(Dataset records)
Content starts

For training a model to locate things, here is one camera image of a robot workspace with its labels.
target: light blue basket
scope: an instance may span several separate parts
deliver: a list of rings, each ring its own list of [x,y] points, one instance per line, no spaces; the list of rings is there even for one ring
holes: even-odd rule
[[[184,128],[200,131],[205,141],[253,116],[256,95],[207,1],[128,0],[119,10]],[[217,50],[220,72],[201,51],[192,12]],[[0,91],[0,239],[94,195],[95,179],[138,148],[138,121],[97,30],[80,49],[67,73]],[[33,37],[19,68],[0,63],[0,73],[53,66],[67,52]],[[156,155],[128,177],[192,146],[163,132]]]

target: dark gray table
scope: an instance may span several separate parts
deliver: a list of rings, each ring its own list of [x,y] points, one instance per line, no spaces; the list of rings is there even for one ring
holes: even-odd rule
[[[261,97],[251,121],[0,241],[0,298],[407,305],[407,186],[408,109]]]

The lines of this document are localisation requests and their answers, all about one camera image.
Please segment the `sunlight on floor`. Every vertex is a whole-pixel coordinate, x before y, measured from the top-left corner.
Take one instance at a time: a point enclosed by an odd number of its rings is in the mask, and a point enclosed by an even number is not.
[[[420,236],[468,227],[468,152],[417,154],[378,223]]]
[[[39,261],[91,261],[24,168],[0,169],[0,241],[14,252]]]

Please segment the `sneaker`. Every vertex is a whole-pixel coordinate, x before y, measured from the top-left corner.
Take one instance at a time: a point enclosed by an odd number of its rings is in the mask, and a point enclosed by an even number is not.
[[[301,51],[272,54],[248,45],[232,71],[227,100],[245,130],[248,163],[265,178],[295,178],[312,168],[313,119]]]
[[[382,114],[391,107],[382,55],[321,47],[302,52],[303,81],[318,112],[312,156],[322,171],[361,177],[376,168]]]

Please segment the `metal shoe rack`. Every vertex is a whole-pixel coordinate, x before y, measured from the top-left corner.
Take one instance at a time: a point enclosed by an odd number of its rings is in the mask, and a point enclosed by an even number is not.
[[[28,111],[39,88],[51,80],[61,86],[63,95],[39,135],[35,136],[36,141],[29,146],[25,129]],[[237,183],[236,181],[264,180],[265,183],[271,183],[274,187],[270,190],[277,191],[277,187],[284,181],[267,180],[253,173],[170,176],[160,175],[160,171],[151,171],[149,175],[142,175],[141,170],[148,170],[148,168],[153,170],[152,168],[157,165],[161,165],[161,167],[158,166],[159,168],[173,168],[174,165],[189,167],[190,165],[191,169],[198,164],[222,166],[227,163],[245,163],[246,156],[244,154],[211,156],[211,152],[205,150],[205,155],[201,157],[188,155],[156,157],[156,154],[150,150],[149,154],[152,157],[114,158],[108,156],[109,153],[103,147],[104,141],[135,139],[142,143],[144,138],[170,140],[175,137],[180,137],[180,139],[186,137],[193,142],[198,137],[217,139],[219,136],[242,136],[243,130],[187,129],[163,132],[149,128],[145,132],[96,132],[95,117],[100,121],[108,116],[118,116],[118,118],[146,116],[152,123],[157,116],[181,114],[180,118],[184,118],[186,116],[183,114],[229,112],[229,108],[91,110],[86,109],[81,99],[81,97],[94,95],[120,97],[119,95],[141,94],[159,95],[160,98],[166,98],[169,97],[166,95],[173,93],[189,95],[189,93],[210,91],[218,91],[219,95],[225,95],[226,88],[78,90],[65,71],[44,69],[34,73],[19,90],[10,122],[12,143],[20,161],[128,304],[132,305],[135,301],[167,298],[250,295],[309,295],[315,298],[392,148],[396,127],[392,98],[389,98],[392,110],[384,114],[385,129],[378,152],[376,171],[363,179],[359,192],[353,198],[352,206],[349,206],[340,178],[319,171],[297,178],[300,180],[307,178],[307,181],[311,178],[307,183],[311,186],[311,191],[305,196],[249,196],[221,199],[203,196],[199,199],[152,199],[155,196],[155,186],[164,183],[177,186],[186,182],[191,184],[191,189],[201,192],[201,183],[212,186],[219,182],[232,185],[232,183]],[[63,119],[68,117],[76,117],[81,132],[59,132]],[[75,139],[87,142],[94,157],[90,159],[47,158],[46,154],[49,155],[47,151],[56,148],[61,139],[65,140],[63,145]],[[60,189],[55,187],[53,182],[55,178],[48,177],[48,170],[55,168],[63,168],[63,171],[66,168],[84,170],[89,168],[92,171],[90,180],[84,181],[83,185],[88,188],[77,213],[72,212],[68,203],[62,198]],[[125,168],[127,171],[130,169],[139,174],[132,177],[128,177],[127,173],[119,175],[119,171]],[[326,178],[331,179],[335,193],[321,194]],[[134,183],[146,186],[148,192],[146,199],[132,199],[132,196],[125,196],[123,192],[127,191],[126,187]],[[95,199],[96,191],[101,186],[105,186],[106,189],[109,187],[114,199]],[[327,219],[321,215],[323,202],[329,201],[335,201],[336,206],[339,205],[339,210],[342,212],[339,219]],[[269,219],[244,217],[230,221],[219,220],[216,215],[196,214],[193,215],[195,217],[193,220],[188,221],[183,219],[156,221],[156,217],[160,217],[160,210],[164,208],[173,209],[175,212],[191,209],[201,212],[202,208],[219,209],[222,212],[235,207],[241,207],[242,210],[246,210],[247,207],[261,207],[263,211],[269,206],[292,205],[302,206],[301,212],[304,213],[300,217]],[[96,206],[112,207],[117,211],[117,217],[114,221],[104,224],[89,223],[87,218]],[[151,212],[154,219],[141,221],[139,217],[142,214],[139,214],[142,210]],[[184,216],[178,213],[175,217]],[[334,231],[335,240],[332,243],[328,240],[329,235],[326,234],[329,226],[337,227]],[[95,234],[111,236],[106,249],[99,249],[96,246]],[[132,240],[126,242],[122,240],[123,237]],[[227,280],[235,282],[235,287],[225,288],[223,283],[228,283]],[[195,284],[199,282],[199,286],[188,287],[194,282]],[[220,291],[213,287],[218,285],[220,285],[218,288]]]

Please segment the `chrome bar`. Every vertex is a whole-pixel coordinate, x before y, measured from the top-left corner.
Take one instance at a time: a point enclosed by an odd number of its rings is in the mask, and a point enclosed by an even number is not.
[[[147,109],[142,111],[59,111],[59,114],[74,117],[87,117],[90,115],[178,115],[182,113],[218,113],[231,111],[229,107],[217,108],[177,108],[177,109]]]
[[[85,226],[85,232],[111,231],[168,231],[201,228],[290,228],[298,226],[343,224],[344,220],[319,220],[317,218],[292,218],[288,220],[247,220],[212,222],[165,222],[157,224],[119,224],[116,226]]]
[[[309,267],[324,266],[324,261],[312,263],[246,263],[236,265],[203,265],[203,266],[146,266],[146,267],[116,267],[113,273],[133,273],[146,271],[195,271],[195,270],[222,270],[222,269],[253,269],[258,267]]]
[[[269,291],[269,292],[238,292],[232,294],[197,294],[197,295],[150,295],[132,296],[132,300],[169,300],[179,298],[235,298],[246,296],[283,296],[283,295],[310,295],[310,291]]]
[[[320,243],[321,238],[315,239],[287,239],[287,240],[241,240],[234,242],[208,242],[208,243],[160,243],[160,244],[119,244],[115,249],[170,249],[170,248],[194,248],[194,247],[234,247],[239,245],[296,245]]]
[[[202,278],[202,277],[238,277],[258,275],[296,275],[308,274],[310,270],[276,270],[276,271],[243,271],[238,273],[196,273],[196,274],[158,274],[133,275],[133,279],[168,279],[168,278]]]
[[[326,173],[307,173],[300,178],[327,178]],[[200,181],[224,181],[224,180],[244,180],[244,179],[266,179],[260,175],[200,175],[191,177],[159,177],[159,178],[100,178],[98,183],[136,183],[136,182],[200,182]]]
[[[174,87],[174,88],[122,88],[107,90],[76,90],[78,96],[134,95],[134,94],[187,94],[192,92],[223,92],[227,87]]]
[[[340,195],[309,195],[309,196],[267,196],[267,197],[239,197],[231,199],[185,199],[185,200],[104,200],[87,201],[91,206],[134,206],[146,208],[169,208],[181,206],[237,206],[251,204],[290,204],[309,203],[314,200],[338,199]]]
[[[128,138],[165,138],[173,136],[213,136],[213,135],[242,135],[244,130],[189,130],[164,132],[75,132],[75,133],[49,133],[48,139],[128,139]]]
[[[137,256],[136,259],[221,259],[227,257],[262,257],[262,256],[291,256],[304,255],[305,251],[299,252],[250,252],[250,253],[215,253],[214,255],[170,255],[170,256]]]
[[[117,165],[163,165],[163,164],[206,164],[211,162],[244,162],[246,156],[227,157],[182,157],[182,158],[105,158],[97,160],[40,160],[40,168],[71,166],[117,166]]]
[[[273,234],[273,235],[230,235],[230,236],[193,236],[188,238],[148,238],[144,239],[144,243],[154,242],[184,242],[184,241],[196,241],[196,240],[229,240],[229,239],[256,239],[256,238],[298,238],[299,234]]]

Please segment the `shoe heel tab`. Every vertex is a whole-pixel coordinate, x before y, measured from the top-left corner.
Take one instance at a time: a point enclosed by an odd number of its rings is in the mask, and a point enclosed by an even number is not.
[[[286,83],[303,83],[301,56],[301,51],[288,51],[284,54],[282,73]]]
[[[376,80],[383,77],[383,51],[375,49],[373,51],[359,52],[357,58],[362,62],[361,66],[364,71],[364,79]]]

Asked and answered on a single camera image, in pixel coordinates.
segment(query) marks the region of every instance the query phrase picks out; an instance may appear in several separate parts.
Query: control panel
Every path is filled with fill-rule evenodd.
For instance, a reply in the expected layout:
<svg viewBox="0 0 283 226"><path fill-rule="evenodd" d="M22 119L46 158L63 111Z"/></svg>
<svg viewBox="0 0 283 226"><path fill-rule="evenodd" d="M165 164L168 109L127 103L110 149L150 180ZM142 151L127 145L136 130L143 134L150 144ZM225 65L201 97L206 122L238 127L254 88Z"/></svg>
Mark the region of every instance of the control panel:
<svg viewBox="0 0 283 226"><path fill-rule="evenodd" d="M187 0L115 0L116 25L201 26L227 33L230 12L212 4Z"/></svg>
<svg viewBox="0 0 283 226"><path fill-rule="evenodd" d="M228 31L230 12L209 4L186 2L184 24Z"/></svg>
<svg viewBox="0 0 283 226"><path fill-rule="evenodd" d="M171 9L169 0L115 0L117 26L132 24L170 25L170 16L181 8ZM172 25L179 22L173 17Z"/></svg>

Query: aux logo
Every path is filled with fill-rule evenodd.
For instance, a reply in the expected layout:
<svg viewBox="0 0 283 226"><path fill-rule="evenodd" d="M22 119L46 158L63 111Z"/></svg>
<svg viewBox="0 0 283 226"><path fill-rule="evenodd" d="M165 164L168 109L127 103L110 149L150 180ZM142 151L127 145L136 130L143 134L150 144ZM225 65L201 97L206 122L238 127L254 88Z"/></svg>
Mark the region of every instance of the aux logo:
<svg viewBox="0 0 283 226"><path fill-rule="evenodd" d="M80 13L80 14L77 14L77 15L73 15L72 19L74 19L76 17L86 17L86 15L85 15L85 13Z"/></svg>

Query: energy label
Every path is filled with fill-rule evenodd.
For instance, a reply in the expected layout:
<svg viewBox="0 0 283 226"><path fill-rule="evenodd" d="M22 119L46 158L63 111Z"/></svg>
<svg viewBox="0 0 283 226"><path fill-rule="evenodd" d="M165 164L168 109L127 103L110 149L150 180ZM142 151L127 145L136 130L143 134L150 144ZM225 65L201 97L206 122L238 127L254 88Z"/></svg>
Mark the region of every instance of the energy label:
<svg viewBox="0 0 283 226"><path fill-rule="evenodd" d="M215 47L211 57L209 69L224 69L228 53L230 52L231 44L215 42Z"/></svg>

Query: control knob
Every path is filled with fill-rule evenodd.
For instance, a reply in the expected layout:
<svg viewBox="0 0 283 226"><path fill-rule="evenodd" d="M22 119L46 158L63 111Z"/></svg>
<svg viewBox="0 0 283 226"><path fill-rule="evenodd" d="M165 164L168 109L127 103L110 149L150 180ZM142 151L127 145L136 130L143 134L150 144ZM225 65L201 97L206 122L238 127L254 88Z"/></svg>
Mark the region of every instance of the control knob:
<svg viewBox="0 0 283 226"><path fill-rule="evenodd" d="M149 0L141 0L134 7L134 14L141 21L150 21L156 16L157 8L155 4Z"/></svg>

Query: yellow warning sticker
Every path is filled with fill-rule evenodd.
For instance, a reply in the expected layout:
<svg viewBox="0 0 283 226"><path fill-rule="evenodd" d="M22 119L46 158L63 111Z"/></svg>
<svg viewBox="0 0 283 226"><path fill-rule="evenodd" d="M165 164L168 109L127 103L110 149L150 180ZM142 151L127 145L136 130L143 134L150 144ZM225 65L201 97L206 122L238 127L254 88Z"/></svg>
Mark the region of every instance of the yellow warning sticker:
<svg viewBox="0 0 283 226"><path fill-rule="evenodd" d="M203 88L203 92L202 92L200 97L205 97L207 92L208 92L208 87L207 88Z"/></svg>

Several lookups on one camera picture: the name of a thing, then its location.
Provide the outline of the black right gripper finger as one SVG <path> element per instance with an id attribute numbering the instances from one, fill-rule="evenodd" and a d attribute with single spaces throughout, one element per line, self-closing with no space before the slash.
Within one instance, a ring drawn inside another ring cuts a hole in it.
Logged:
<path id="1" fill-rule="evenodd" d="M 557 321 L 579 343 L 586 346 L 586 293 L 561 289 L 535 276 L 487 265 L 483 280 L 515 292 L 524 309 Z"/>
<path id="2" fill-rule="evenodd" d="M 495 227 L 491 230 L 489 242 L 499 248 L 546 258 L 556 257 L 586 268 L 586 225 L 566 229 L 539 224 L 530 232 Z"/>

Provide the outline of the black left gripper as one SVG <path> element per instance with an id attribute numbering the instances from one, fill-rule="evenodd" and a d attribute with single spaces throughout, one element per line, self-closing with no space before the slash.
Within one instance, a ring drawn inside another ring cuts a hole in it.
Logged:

Content ends

• _YOUR INSTRUCTIONS_
Scan the data for the string "attribute" and copy each line in which it occurs.

• _ANSWER TO THE PROBLEM_
Provide the outline of the black right gripper finger as one SVG <path> element per instance with an id attribute numbering the instances from one, fill-rule="evenodd" and a d attribute with single spaces throughout, one element per line, self-closing with no space before the slash.
Provide the outline of the black left gripper as one SVG <path> element per instance with an id attribute numbering the instances from one, fill-rule="evenodd" and a d attribute with single spaces throughout, one element per line, self-closing with no space before the slash.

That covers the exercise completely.